▸ Exercise aim: Using the entries below, write out the line with "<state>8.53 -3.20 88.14", the line with "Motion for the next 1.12", and every line in between, exactly as each is written.

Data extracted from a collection
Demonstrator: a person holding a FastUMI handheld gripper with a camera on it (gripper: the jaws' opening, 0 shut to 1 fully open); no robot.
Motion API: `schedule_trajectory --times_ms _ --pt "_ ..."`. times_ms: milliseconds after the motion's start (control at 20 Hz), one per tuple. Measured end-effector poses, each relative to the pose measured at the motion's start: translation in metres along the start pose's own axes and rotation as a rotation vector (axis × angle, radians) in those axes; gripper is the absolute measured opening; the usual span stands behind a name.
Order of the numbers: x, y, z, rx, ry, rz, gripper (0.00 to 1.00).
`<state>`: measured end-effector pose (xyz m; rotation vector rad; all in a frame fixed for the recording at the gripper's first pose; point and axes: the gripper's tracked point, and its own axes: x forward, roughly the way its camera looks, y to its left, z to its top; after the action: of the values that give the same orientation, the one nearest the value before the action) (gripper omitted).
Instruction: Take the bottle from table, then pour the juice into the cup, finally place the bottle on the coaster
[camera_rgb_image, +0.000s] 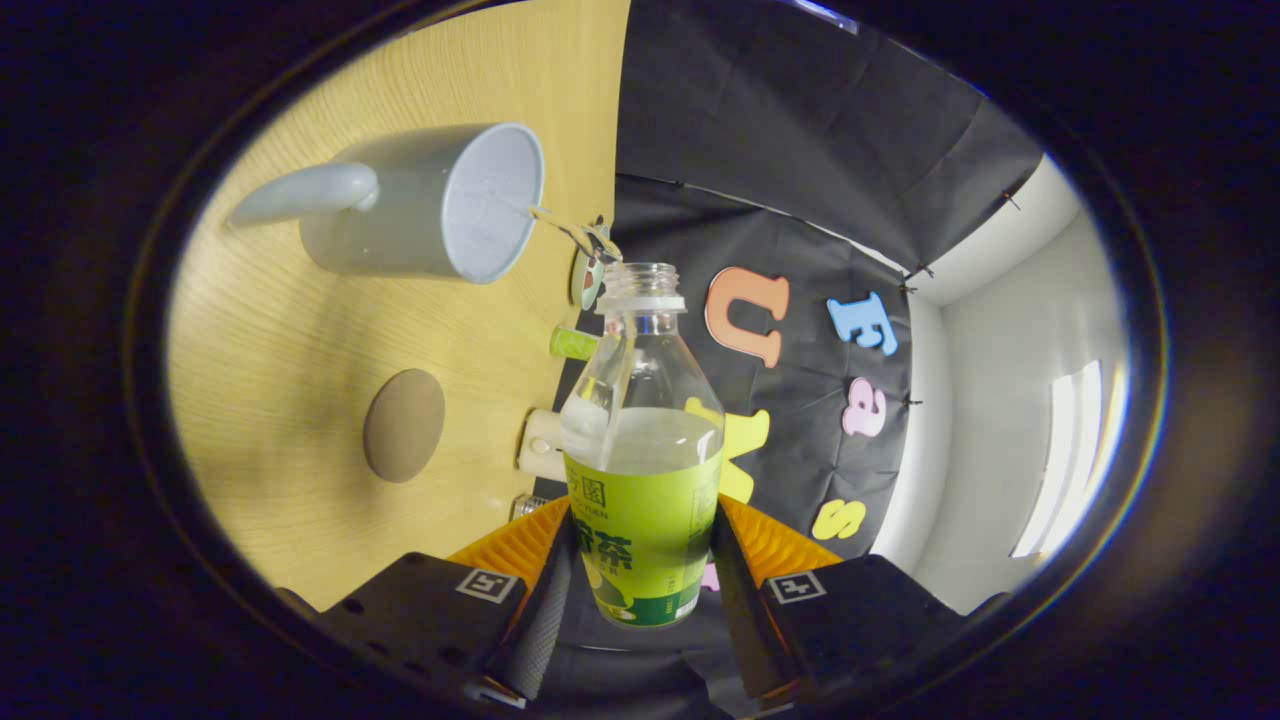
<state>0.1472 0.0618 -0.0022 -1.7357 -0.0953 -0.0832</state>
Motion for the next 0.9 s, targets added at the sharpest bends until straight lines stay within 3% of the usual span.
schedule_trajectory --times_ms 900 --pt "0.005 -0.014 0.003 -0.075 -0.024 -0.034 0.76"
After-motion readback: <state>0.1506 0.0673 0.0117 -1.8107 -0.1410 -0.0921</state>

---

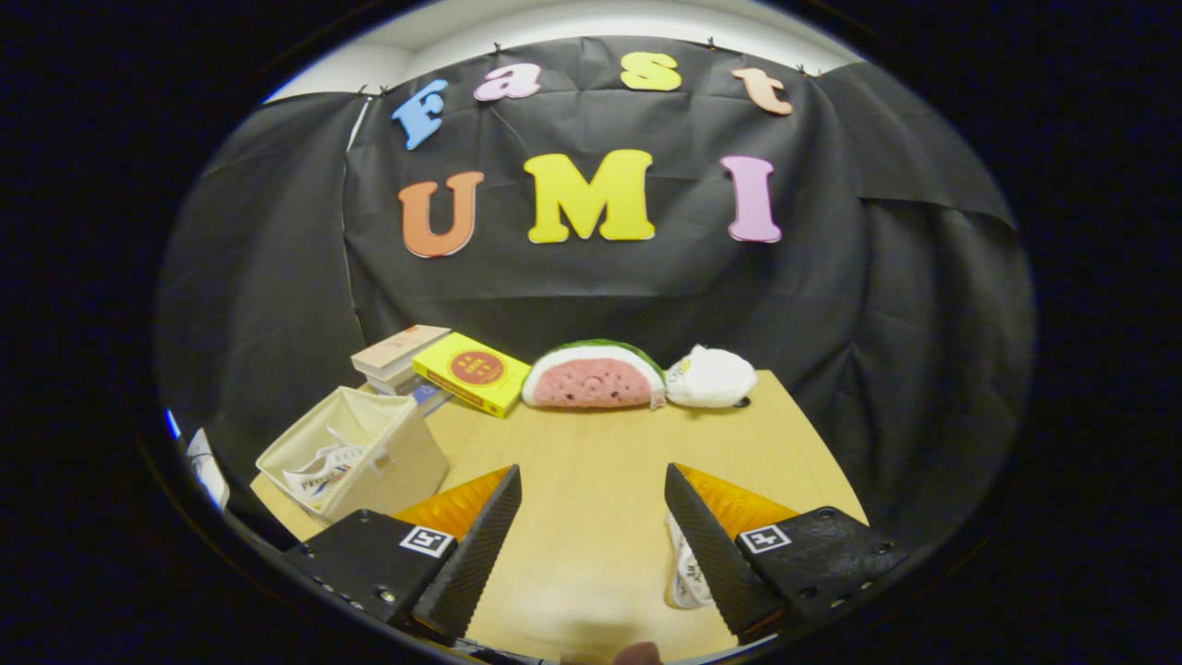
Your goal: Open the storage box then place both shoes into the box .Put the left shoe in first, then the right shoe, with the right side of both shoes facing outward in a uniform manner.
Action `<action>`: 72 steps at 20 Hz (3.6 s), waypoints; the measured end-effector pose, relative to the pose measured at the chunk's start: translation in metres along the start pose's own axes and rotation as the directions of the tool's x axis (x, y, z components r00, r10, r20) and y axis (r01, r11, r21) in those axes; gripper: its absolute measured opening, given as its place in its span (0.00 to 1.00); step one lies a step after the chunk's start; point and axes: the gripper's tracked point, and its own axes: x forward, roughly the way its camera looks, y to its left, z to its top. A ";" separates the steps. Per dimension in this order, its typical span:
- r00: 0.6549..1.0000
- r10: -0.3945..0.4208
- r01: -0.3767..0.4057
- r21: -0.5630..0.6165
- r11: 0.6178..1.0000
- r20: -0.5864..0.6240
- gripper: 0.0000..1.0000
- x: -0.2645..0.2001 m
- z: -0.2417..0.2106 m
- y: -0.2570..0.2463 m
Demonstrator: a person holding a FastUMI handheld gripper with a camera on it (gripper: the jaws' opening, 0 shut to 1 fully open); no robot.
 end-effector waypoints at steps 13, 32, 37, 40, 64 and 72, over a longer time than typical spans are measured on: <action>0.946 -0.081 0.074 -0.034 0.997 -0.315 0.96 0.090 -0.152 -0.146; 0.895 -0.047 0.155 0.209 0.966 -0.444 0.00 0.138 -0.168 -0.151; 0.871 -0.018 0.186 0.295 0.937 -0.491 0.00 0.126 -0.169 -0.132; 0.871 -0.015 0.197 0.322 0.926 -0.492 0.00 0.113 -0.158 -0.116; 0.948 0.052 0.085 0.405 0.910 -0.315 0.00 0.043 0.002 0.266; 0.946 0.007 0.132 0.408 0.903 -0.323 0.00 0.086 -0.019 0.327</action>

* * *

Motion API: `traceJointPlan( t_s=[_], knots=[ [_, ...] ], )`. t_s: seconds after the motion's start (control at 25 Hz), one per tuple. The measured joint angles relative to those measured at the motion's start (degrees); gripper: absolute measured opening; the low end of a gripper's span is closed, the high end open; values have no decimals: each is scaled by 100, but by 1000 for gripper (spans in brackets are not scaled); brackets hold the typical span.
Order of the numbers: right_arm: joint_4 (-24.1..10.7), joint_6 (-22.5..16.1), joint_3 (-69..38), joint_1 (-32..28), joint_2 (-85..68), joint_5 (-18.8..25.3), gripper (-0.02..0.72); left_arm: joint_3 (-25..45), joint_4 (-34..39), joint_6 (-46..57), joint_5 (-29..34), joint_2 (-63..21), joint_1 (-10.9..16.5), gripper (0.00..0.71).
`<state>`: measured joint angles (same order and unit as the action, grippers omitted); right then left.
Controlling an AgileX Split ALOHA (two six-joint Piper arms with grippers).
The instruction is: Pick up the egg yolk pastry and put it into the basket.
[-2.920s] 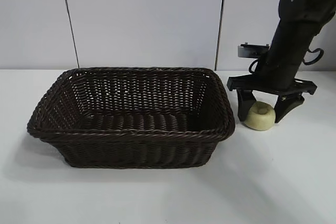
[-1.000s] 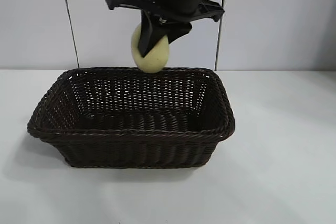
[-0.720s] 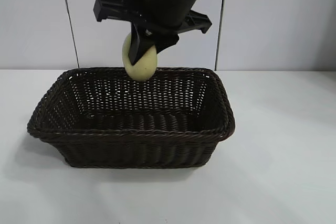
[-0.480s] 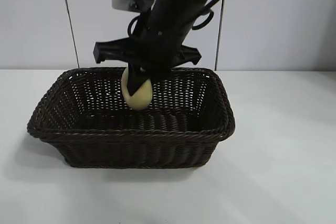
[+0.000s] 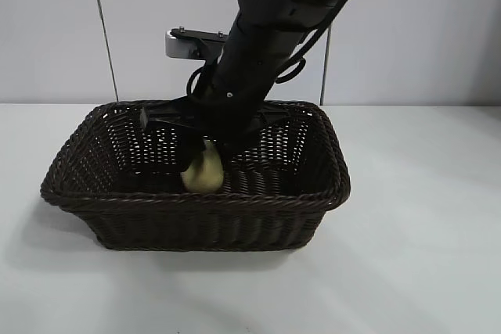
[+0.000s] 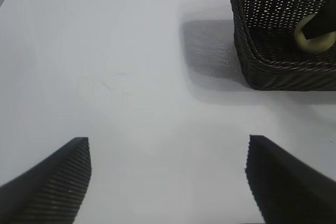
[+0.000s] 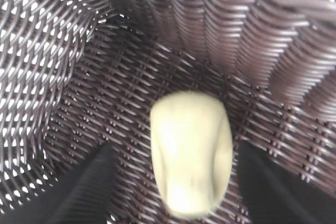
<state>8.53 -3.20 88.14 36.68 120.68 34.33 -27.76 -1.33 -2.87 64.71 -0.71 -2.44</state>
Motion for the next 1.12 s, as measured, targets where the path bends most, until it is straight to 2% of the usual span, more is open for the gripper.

▸ Solution below:
<state>8.53 -3.20 88.14 36.68 120.68 34.33 -27.76 -1.33 -2.87 64.71 -0.71 -2.44</state>
Motion for the next 1.12 s, as measured, targets where the path bends most, until it is straight to 2% of the usual span, more is open for the gripper.

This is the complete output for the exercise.